[Data extracts Boundary: Start]
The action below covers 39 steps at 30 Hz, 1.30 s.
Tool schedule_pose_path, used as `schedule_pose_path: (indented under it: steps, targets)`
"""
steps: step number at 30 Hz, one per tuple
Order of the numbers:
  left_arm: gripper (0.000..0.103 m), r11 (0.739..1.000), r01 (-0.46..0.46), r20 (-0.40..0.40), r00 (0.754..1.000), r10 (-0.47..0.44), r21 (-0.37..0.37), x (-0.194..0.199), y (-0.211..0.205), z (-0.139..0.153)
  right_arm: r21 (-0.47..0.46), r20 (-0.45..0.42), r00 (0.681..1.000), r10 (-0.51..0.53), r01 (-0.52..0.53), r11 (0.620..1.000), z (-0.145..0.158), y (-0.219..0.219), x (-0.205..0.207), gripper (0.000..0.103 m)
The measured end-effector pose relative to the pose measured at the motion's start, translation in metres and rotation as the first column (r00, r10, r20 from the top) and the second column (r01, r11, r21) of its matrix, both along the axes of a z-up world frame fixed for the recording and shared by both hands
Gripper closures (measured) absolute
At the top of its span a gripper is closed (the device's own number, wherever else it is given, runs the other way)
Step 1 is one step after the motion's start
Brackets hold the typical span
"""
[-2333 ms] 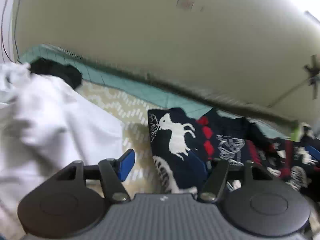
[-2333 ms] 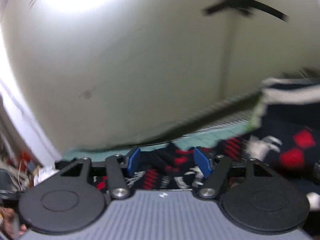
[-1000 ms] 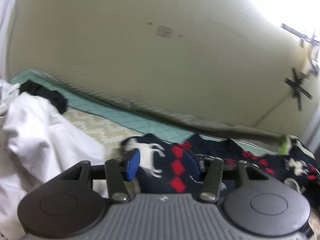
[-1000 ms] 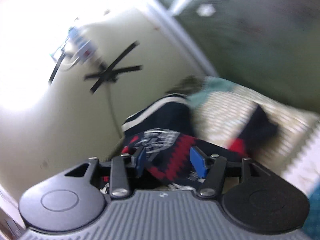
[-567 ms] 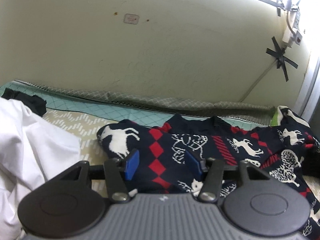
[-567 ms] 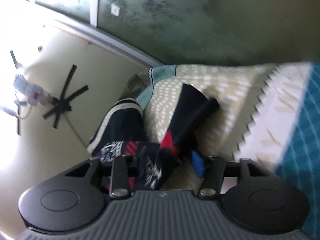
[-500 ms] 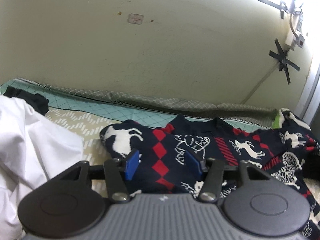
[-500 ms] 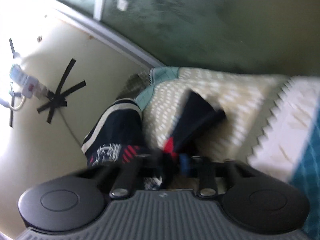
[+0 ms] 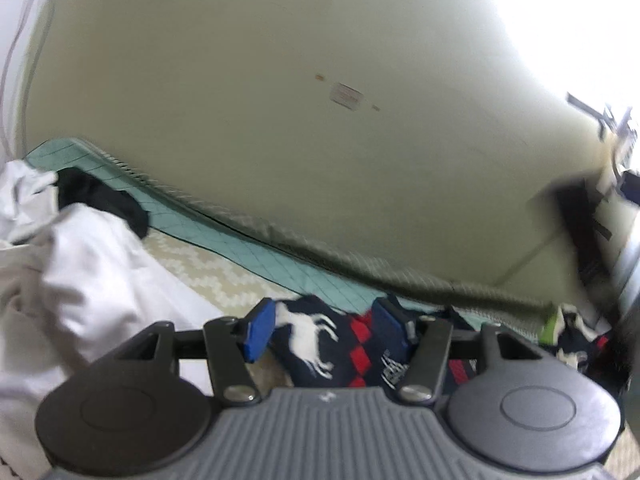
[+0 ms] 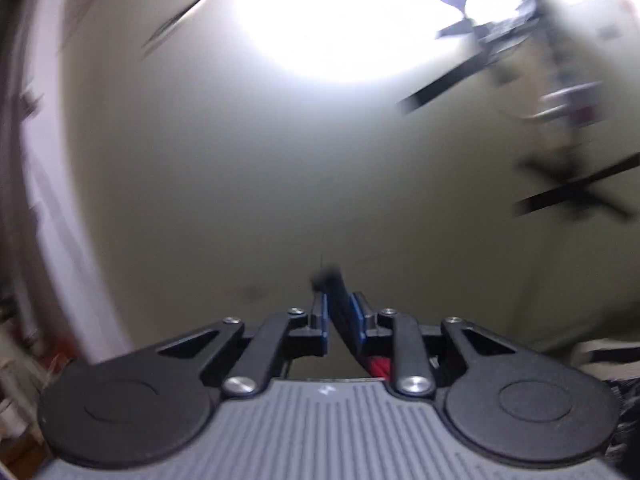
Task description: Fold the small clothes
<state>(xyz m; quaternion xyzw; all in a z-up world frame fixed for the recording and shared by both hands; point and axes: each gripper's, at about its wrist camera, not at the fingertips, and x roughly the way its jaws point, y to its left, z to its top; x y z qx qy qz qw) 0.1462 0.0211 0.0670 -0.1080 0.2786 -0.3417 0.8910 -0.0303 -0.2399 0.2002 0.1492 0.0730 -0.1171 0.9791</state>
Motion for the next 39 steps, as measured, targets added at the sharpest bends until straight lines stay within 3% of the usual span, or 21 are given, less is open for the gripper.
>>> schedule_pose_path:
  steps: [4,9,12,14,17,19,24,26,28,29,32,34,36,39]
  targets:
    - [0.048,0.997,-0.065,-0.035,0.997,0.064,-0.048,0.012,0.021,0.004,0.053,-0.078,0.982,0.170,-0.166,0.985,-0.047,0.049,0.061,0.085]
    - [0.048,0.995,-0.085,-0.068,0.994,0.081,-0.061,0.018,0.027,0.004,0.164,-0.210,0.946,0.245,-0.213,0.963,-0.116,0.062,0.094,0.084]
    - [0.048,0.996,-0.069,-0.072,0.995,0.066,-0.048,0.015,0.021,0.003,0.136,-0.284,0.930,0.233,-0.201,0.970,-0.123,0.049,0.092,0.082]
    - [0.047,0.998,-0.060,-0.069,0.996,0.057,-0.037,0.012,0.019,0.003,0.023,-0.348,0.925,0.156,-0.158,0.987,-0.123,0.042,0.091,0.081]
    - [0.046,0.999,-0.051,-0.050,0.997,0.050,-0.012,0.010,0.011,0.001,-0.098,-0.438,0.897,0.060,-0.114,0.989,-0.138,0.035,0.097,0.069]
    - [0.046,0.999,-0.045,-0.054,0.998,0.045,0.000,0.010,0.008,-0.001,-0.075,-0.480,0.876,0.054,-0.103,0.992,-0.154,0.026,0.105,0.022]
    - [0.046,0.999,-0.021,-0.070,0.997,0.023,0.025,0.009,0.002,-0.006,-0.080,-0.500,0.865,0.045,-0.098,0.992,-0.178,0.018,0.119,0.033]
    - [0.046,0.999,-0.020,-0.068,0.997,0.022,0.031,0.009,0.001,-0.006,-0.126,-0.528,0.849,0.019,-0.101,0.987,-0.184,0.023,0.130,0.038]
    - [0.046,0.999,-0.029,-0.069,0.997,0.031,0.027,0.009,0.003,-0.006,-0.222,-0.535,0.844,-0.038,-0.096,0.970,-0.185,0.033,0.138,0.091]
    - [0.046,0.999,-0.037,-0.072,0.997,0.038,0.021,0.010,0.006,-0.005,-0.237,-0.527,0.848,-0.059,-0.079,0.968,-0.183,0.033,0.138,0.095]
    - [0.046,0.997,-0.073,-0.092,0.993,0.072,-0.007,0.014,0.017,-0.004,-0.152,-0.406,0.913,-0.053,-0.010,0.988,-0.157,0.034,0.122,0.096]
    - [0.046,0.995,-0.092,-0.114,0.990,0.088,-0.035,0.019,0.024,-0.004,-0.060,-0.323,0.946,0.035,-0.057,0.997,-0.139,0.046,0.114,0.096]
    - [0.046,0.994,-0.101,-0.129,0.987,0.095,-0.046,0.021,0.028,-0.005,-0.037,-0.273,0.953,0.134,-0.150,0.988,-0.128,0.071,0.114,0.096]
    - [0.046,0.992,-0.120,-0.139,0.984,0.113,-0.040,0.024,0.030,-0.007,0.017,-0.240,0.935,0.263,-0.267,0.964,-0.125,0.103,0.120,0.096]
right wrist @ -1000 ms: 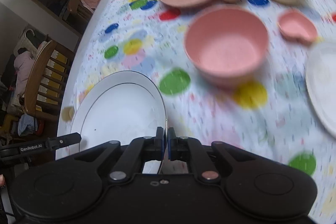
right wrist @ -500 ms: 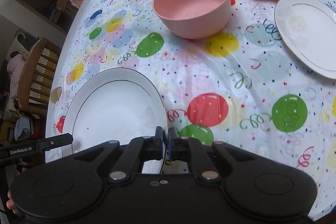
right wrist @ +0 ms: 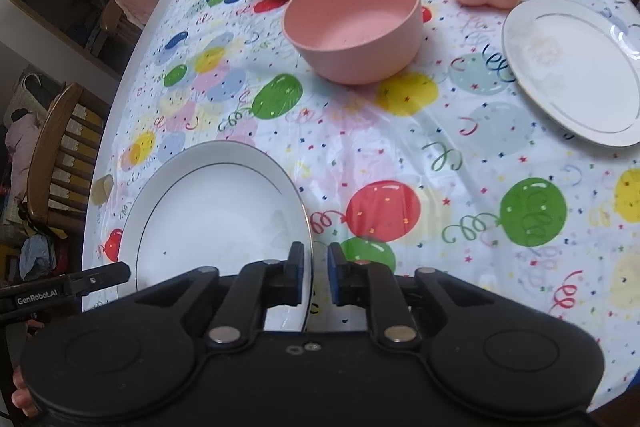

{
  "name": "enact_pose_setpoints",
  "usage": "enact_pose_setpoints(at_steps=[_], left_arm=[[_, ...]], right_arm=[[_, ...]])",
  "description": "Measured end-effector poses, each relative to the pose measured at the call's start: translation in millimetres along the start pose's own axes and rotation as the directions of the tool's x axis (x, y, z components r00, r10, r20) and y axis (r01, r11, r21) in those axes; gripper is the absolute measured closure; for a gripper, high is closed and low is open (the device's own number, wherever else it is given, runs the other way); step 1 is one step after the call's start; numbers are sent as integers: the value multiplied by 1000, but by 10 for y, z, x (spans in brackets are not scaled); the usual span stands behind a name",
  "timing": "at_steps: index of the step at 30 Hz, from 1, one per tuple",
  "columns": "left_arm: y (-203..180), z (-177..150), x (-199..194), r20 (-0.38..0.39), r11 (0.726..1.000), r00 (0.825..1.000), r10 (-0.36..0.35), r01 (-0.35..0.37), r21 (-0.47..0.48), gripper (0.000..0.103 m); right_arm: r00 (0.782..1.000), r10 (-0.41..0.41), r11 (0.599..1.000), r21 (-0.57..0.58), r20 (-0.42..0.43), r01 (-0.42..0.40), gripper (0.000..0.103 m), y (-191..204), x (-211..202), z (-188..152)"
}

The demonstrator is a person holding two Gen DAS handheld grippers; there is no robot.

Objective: Organize plates and bowls

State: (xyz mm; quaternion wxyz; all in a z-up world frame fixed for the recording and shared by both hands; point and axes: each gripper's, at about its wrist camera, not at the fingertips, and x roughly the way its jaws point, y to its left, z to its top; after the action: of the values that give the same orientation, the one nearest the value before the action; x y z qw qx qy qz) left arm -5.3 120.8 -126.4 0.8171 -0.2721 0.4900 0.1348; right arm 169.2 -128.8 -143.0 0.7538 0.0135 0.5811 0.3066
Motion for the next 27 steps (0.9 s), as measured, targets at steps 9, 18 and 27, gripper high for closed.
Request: enact_pose_setpoints(at_steps=[9, 18, 27], left_arm=[[-162, -54, -274, 60, 996, 998, -16, 11, 85, 82], [-375, -132, -567, 123, 980, 990, -74, 50, 190, 52], [-645, -120, -741, 167, 956, 976, -140, 89, 278, 41]], right_arm=[[996, 0, 999, -46, 84, 4, 83, 171, -321, -145], [982, -11, 997, -70, 186, 24, 67, 360, -731, -385], [956, -49, 996, -56, 290, 69, 42, 452, -1125, -569]])
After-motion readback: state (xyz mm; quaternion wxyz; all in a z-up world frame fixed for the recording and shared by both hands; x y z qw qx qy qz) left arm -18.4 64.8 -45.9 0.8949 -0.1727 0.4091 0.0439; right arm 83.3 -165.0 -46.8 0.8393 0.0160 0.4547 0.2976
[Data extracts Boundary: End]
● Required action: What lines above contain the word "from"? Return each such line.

● The completed task:
The measured end-effector pose relative to the pose measured at the motion's start, translation in metres and rotation as the first column (r00, r10, r20 from the top) and the second column (r01, r11, r21) of its matrix, both along the axes of a z-up world frame fixed for the recording and shared by both hands
  "timing": "at_steps: index of the step at 30 Hz, from 1, one per tuple",

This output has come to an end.